ESSERI UMANI, NON CLANDESTINI

Chi vive nel ghetto non è soltanto il bracciante impiegato nei lavori agricoli. Come la maggior parte degli insediamenti informali, la baraccopoli di San Ferdinando rappresenta un luogo di transito. Un posto in cui si giunge quando la vita non offre nessun altra alternativa. E sarà fra i posti che “grazie” al Decreto Sicurezza approvato dal governo giallo- verde, accoglierà un numero crescente di persone.

L’abolizione della protezione umanitaria prevista dalla nuova legge porterà almeno 40 mila “irregolari” a vivere in strada. E i primi effetti si stanno vedendo proprio sul territorio calabrese.

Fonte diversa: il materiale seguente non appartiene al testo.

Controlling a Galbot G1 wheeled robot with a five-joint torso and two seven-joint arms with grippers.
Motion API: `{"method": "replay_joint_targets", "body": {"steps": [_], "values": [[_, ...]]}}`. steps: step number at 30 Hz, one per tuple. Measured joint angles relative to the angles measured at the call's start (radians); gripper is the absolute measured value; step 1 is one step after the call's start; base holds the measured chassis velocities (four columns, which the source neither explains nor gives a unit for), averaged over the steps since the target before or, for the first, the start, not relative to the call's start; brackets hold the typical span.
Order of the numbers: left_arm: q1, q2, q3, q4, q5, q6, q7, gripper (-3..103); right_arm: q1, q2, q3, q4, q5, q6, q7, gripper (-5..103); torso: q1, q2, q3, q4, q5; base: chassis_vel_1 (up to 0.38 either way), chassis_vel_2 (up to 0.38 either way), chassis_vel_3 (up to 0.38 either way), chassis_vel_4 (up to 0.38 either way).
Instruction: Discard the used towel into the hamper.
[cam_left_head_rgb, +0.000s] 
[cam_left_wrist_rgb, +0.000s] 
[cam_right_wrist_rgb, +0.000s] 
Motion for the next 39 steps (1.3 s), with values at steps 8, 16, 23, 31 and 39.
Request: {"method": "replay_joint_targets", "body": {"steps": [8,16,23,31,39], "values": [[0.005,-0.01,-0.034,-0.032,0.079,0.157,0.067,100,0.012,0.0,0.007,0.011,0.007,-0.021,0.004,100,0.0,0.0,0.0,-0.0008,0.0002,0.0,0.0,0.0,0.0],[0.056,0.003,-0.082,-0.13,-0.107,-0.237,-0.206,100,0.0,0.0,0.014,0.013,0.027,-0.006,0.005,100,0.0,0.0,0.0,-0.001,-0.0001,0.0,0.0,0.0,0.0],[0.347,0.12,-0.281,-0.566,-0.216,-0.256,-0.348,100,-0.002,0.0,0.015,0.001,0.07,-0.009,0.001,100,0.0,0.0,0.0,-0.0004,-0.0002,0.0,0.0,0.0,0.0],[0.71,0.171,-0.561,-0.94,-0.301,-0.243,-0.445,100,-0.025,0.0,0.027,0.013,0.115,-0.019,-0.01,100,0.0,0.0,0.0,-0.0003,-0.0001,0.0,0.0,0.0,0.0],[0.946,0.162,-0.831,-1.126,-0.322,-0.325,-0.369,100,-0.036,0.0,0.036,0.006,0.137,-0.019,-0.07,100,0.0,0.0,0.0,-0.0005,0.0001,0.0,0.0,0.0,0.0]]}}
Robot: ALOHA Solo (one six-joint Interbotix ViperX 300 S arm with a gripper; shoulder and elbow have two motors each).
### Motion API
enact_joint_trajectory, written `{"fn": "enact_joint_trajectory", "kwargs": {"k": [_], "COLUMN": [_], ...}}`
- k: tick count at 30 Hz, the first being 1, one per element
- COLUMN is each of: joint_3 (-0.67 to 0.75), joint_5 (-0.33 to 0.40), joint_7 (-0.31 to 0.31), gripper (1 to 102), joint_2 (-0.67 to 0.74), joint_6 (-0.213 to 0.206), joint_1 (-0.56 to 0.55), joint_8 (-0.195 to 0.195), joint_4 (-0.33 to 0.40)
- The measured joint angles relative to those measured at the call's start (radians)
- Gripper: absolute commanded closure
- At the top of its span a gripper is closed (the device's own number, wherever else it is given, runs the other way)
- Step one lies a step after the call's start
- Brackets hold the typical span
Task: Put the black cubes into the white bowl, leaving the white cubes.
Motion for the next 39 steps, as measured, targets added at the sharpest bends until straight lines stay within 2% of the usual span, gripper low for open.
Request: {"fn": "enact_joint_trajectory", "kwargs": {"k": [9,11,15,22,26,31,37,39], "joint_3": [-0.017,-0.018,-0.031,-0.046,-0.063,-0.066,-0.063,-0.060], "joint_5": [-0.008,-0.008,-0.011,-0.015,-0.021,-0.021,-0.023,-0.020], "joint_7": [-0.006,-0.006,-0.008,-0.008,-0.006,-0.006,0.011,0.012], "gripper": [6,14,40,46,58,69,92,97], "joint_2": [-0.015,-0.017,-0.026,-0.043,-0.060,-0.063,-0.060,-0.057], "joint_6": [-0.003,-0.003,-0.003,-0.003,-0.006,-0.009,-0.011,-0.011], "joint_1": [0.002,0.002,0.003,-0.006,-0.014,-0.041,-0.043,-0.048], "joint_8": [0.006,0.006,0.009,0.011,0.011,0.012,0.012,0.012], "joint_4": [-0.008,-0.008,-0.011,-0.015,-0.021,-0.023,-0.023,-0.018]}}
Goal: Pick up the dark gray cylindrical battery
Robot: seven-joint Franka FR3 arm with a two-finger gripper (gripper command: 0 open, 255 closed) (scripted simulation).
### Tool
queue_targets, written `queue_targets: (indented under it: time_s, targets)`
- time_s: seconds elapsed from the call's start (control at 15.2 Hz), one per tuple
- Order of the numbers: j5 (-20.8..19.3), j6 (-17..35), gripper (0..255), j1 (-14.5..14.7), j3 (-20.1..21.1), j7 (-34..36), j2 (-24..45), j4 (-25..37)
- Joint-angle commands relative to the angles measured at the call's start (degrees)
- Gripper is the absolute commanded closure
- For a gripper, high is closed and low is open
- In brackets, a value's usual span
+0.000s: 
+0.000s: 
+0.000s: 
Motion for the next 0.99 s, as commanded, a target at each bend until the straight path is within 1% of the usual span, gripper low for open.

Lo svuotamento dei centri di accoglienza dai titolari del permesso umanitario -–oggi, dunque, “clandestini”– è già stato avviato a fine ottobre nella provincia di Vibo Valentia.

 

«Si mandano ragazzi di 18 anni in mezzo alla criminalità di strada o nelle tendopoli di Stato. In nome della sicurezza», commenta Sergio Pelaia nel suo articolo  su Il Corriere della Calabria.

 

E in nome della sicurezza è stato smantellato il modello Riace, cercando capi espiatori da trasformare in accuse rivolte al sindaco Mimmo Lucano; oggi “in esilio” dalla sua città. Settimana scorsa,  Il Fatto Quotidiano ha filmato la “disfatta di Riace”. Perché Riace adesso è questo: un paese fantasma, con le strade che al mattino non si riempiono più delle grida gioiose dei bambini e delle bambine mentre vanno a scuola. Asilo ed elementari hanno dovuto chiudere per un numero insufficiente di alunni e alunne. E 80 giovani hanno perso il lavoro. In Calabria, in cui la disoccupazione giovanile tocca il 55% e negli ultimi 15 anni ben 180 mila ragazzi e ragazze hanno abbandonato la propria terra per cercare altrove un futuro migliore (dati Demoskopika, novembre 2018).  Oggi il modello Riace, a cui guardava tutto il Mondo, non esiste più. Famiglie intere sono state mandate via. Una donna, madre di tre bambini, è stata allontanata dal paese che da otto anni era diventata la sua seconda casa. Si era poi ritrovata in un centro del vibonese a dover condividere una stanza con altre persone. Giustamente, non aveva la minima intenzione di subire quel trattamento ma se rifiuterà la nuova collocazione, non avrà diritto a ottenere i documenti necessari per restare in Italia.

E, sempre in Calabria, durante lo scorso fine settimana, dal Cara di Crotone sono state espulse 26 persone. Fra loro si trovavano una donna incinta e una pericolosa“irregolare” di appena sei mesi.

Quale sicurezza potrà mai portare un decreto improntato ad alimentare le marginalità sociali?

Quanti Suruwa, Becky e Sacko, invece morto per alcuni colpi di pistola mentre cercava delle lamiere con cui costruire la sua casa nel ghetto, dovremo ancora contare?

Quante volte dovremo narrare ancora, con le lacrime agli occhi, queste morti di Stato?

Perché la morte di Suruwa non deve essere vana. Non più. E non possiamo restare indifferenti davanti a disumani provvedimenti rivolti a chi viene considerato come una “vita di scarto”. Perché nessun essere umano è illegale. Nessun essere umano dovrebbe essere “un ultimo fra gli ultimi”.